The weather was great. We've had a cool summer and it was pretty gray and rainy in the days before the wedding, but thankfully there was not a cloud in the sky on the wedding day! This is something I'd worried about for months (even though I had multiple contingency plans) since we really wanted to get married in the garden. It was also the warmest day so far this summer- in the mid '80s. There was a breeze though, which was very nice because it kept everyone cool and we don't normally get breezes here. The breeze also meant my grandpa's wife could attend the ceremony. She's allergic to bees and the garden is full of them so she was going to stay in the car, but because of the breeze blowing the bees around she felt comfortable coming to the ceremony. I'm so thankful for the blue sky, warm weather, breeze, and lack of smoke from forest fires as the night before had been a little smoky.

So, the morning was spent setting up the reception room. Mom had a mild freak out when one of the flower arrangements came out of the fridge partly frozen. I had warned her about putting them close to the back of the fridge on the top level. Please note that *I* was perfectly calm and knew it would be just fine- I ended up buying some white roses at the grocery store and simply rearranging it a bit. It looked fine and no one was the wiser. 

How the tables were arranged, we had 2 long tables. You can see the napkins are folded into hearts and my cousin wrote the names in calligraphy, which I stuck into the fold in the middle of the heart.






Our place settings:





An arrangement with the candles lit later:






Candy buffet. The candies ended up being taffy, Raisinets, jordan almonds, dark chocolate kisses, almond kisses, malted milk balls shaped like eggs (we had a slight bird theme), pastel colored M&Ms, peach slices, meltaway mints, gummi berries (I'd been trying to keep the colors white or pastel or purple or chocolate colored but my mom wanted to add them even though they're black and red and I didn't want to say anything), and jelly bellies. I think I may be leaving something out too. Instead of plain scoops and tongs, we used some of my mother's antique ladles, spoons and sugar tongs. It was very cute and a ton of work went into it!!

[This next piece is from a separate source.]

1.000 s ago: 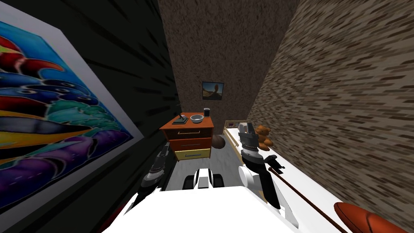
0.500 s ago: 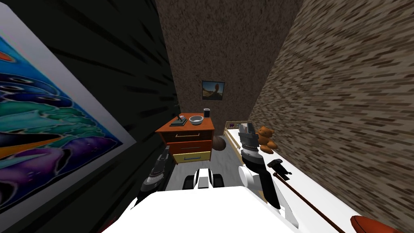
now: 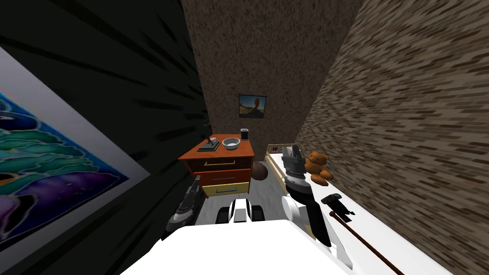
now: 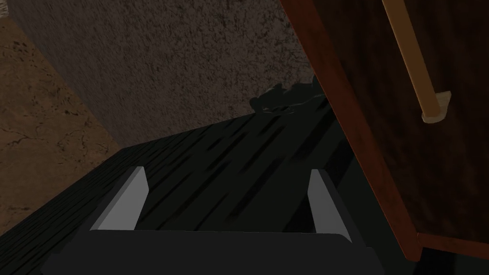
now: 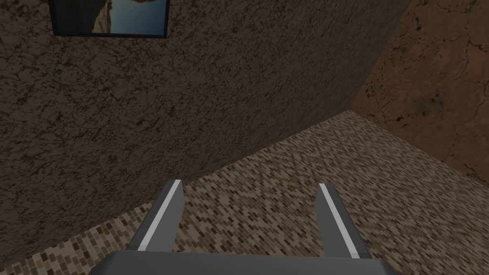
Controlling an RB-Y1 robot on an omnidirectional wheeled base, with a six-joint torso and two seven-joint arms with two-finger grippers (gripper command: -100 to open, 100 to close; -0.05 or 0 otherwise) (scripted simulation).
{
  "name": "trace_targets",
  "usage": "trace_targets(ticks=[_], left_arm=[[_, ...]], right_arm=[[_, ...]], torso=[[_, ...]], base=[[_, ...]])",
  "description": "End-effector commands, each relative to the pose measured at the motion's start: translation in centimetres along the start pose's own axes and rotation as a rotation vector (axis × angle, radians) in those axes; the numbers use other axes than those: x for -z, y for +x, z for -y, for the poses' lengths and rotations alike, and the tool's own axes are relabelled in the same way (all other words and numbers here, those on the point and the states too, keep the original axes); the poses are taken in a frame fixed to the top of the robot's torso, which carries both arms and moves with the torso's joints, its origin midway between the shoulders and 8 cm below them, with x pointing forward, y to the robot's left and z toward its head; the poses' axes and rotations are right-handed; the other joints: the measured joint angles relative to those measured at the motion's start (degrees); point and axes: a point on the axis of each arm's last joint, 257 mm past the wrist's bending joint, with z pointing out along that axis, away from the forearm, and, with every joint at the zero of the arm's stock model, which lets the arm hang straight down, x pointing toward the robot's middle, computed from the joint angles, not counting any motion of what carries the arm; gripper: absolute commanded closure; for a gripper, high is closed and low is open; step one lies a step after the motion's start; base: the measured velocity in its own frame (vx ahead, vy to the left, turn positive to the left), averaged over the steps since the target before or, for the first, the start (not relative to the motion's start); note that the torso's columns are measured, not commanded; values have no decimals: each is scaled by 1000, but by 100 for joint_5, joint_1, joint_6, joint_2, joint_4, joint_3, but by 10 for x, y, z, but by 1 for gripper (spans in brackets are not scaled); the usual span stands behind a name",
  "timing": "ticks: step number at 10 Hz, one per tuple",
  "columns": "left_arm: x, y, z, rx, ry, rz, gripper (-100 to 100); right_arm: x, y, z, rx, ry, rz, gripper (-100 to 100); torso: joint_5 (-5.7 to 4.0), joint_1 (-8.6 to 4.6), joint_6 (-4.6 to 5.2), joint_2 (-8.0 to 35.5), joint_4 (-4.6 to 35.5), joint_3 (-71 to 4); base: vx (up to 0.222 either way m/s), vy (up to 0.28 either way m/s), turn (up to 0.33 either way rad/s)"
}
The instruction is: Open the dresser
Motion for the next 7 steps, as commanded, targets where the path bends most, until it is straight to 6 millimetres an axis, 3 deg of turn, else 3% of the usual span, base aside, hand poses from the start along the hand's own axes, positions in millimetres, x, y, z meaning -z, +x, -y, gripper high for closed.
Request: trace_targets(ticks=[1, 7], left_arm=[[13, 6, -6, 1, -13, -10, -100], [43, 24, -18, 19, -51, -30, -100]], right_arm=[[0, 0, 0, 0, 0, 0, 0], [0, 0, 0, 0, 0, 0, 0]], torso=[[-1, -2, 0, -12, -3, -8], [1, 5, 0, -7, -3, -6]], base=[[107, -5, 6], [95, -1, 12]])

The bags for people to fill- I found purple ribbon with white dots that matched the napkins and the little tablecloth the bags are sitting on.






We finished getting everything set up at about 11, then went to get the cake from the grocery store and a couple extra bags of candy for the candy buffet as well as lunch from the deli. The cake was so beautiful! Some girls dream of their wedding dresses growing up, but I dreamed of my wedding cake. It tasted even better than it looked. The middle layer was chocolate and that's what most people ended up choosing. 

After eating lunch and finishing the reception room, my cousin and friend did my hair and make up and everything while our other relatives went out to the botanical garden to set up the benches and arbor. We were all finished by about 2:30. No one else was ready to go, so Paul, my friend and I headed out to the botanical garden to get dressed out there. The photographer was due to arrive at 4 and my mother took her sweet time getting there, which was making me nervous because I had of course forgotten to bring my bouquet and necklace and she had them. We got started a bit late with the photos, but it was okay. It was just photos of Paul and me walking around the garden. I'm so glad we picked such a nice photographer and can't wait to see the pictures.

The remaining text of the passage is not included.